= Exercise aim =
Within the entries below, find the portion that opens with the line containing "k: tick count" and closes with the line containing "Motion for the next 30". Retype that portion exactly and only.

= Source material =
────────────────────
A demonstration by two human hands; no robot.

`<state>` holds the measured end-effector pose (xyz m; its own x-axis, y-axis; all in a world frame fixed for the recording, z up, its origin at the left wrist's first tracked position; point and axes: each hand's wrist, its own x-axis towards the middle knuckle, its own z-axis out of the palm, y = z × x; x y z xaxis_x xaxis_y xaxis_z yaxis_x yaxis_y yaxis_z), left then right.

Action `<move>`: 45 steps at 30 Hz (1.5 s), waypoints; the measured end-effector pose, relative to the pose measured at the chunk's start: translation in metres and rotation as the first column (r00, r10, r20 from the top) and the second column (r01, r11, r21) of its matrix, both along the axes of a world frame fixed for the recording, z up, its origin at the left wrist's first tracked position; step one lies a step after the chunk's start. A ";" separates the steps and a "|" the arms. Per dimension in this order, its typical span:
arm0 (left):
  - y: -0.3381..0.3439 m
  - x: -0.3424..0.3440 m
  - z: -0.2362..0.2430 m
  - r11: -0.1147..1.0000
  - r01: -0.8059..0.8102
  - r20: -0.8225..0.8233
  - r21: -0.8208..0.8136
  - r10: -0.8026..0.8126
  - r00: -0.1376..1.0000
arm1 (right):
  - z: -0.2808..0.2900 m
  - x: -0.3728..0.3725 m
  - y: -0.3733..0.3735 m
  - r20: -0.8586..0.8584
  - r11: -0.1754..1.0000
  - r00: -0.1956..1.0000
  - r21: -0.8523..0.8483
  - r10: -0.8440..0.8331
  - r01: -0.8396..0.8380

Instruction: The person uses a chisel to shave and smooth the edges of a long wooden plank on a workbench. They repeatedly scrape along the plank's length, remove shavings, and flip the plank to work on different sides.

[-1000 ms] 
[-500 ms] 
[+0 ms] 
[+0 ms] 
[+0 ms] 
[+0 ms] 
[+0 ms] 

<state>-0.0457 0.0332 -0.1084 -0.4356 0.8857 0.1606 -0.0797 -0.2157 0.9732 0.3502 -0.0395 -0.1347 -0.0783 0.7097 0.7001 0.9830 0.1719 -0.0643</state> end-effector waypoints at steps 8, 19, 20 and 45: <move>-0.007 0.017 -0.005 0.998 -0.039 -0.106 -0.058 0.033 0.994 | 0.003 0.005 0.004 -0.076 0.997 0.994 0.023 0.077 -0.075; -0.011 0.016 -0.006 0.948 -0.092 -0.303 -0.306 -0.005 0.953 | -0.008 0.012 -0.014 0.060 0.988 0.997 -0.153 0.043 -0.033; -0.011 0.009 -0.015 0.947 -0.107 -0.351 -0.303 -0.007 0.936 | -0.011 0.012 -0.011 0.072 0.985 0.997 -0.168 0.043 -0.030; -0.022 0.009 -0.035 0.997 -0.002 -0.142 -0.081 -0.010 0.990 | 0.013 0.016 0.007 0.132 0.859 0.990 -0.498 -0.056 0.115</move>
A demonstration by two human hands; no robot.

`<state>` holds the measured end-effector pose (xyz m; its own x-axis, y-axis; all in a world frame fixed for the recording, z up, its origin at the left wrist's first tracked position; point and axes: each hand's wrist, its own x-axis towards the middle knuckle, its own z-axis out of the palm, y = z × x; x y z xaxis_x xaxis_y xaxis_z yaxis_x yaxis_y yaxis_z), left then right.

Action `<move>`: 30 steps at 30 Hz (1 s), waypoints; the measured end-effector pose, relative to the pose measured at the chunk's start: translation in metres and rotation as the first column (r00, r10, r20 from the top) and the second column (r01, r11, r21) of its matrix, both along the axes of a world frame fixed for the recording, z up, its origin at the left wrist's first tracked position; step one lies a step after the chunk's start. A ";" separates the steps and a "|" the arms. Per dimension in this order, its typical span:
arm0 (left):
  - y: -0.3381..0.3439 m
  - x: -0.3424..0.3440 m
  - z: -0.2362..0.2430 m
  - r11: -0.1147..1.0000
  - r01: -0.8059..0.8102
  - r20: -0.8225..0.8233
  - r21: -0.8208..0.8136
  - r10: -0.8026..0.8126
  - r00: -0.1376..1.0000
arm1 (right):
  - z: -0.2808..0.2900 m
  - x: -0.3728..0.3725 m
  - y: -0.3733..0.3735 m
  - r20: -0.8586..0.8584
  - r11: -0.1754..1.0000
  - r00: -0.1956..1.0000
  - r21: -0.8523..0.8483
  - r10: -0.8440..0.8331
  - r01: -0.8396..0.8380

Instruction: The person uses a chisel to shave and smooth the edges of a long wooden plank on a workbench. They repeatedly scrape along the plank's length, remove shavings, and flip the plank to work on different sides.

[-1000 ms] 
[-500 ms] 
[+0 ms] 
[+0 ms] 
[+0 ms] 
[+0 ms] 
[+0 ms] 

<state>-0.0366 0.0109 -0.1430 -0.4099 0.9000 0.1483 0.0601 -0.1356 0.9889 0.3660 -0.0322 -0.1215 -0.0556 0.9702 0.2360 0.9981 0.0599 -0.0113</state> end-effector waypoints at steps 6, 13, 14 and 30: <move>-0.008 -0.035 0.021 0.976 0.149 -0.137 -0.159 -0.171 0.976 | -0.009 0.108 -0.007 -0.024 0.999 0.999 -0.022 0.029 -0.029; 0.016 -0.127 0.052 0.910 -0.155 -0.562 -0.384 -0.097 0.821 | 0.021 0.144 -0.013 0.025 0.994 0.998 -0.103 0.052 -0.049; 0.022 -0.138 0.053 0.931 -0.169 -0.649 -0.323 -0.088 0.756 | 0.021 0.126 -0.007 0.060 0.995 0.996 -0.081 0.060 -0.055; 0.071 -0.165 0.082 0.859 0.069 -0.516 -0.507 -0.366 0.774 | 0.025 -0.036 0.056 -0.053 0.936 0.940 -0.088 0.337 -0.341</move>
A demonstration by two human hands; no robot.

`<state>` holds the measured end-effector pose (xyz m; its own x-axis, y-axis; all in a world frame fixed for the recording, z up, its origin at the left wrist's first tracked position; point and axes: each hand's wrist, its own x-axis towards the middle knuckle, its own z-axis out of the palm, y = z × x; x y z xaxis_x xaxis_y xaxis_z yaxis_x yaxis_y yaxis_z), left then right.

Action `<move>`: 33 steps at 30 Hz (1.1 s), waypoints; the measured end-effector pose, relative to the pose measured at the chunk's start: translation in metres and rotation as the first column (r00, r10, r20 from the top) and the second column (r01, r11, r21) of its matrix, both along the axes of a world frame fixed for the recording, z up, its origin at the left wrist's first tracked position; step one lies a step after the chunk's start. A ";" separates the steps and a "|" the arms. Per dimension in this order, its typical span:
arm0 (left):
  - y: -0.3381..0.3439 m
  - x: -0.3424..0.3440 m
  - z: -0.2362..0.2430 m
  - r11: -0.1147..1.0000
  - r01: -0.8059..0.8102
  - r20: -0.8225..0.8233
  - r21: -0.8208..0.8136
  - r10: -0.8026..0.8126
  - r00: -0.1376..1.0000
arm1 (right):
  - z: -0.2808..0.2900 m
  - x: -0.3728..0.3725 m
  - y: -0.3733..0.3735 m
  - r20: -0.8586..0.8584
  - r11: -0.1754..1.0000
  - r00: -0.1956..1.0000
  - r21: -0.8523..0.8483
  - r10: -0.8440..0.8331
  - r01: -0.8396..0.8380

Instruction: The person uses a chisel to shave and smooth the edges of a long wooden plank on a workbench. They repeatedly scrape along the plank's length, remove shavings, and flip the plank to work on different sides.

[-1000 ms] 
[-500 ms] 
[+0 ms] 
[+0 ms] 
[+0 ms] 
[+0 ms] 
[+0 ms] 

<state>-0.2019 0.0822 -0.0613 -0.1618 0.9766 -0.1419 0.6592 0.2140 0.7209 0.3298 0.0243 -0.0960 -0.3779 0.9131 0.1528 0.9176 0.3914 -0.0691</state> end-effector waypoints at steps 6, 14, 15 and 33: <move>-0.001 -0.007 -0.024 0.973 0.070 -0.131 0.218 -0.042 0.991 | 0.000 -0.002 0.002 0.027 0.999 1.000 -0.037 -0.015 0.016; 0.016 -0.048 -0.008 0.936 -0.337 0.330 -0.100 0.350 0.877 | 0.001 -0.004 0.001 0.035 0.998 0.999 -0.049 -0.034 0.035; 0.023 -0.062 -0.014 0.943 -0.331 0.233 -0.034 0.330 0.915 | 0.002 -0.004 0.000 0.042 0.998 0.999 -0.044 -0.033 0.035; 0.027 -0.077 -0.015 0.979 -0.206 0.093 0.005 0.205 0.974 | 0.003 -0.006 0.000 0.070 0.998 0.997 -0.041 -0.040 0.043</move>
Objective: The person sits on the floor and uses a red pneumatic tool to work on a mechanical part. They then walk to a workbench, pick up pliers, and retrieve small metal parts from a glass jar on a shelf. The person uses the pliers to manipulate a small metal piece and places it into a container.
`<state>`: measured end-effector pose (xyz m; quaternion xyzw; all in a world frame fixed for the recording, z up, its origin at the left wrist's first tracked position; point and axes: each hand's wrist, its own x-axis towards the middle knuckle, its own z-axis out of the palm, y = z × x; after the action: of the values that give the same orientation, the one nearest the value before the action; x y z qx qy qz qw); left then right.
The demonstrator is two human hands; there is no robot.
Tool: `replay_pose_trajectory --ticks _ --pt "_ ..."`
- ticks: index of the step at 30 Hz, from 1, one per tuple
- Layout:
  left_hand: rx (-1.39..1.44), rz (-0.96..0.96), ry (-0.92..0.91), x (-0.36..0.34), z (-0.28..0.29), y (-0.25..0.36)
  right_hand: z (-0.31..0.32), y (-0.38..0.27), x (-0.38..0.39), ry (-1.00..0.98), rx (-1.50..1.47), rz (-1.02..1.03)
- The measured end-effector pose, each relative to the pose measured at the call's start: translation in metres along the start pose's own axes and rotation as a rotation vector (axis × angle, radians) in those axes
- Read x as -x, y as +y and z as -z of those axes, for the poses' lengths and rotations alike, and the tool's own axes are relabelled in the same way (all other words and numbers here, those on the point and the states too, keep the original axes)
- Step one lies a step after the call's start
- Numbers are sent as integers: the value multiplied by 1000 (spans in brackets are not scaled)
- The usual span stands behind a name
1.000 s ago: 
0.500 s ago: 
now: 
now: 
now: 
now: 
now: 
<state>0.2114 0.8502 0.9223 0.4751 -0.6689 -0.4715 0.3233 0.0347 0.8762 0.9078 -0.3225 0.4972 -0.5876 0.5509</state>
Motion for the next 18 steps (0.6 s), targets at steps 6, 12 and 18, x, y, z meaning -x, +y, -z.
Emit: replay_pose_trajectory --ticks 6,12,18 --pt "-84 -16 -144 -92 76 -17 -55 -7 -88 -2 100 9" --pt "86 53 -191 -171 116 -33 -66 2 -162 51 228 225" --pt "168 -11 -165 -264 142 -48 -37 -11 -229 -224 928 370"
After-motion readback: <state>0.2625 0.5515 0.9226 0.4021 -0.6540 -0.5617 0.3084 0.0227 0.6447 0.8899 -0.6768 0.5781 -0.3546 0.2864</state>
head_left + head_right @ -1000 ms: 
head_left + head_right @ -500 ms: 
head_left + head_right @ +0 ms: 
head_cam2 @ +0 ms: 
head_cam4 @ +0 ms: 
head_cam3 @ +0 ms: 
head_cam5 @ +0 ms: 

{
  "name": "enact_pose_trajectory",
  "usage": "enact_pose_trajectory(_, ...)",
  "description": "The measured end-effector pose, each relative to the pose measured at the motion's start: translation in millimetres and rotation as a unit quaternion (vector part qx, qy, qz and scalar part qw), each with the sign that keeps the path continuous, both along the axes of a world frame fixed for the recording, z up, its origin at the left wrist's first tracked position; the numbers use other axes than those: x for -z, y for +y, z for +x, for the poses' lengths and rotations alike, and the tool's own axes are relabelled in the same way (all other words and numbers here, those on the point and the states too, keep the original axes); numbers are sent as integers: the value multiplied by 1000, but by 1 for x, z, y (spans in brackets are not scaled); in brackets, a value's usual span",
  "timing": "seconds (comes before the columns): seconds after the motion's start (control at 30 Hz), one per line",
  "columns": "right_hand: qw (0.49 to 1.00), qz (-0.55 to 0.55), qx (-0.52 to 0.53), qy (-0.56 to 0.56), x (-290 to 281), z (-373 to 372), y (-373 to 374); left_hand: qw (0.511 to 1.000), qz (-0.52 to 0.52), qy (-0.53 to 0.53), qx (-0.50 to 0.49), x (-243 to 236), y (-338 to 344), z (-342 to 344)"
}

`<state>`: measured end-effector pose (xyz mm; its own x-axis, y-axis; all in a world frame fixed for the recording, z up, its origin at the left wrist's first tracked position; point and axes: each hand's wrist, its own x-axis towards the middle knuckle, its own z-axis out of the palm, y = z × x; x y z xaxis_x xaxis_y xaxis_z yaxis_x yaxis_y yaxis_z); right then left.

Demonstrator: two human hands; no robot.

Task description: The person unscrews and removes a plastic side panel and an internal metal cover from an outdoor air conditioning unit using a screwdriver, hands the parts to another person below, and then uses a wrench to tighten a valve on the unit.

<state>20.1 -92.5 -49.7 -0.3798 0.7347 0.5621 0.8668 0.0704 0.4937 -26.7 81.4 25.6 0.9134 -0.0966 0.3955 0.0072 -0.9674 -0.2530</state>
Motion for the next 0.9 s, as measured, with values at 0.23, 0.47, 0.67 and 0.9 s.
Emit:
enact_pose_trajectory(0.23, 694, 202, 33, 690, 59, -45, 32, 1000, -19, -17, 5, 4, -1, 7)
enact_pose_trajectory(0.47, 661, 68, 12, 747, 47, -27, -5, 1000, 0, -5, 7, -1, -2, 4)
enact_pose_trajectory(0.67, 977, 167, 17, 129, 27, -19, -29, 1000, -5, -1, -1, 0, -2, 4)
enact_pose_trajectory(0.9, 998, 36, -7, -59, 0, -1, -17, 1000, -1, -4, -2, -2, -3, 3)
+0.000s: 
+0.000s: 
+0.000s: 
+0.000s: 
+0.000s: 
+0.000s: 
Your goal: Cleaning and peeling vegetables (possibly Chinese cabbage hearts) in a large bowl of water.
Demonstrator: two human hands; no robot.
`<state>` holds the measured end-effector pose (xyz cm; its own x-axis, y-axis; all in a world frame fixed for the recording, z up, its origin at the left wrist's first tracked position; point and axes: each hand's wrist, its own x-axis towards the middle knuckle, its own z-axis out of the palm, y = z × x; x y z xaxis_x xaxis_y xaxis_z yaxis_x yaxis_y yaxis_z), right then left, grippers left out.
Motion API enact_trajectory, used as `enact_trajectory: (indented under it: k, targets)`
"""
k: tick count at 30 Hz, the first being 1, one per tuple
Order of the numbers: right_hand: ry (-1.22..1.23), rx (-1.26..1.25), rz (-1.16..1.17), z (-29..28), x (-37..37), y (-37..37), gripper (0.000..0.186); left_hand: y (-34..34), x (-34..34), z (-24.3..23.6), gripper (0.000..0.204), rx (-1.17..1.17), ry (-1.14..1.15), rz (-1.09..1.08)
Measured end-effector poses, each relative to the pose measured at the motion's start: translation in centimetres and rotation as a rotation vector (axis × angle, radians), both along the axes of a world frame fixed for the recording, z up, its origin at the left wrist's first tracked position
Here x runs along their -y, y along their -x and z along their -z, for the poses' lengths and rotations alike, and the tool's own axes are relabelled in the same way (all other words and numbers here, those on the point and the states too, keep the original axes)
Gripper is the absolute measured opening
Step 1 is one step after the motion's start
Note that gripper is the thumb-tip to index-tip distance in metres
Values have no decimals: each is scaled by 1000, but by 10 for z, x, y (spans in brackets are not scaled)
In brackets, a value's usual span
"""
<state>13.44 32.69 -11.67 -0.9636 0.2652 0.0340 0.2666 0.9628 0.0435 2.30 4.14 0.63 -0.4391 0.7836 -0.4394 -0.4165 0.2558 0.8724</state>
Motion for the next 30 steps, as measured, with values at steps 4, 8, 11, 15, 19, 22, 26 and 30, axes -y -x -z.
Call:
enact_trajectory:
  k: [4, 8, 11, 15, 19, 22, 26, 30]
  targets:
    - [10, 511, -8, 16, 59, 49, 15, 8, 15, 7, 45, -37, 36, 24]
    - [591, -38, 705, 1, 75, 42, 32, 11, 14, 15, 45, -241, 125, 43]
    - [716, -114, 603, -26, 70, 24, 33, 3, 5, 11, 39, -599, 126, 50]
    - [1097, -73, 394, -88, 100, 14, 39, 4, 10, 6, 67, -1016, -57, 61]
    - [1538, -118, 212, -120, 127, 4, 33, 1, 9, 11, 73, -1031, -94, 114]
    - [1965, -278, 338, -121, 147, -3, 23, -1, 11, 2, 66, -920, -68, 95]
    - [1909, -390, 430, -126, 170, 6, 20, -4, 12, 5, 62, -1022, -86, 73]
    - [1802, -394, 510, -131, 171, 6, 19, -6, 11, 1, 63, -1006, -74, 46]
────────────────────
= Answer to the exercise =
k: tick count at 30 Hz, the first being 1, one per tuple
Order of the numbers: right_hand: ry (-1.22..1.23), rx (-1.26..1.25), rz (-1.16..1.17), z (-29..28), x (-37..37), y (-37..37), gripper (0.000..0.186); left_hand: y (-34..34), x (-34..34), z (-24.3..23.6), gripper (0.000..0.204), rx (-1.17..1.17), ry (-1.14..1.15), rz (-1.09..1.08)
Measured end-effector poses, each relative to the pose measured at the motion's start: translation in centimetres and rotation as a rotation vector (axis × angle, radians), both along the axes of a world frame fixed for the recording, z up, its origin at the left wrist's first tracked position
Here x runs along their -y, y along their -x and z along their -z, for the poses' lengths and rotations alike, and the tool's own axes are relabelled in the same way (all other words and numbers here, those on the point and the states too, keep the original axes)
Gripper is the absolute measured opening
Step 1 is one step after the motion's start
Note that gripper is the thumb-tip to index-tip distance in metres
Values have no decimals: each is scaled by 1000, but by 10 for z, x, y (spans in brackets are not scaled)
In brackets, a value's usual span
"""
<state>13.44 32.69 -11.67 -0.9636 0.2652 0.0340 0.2666 0.9628 0.0435 2.30 4.14 0.63 -0.4391 0.7836 -0.4394 -0.4165 0.2558 0.8724</state>
Motion for the next 30 steps, as measured, with values at steps 4, 8, 11, 15, 19, 22, 26 and 30, axes -y -x -z.

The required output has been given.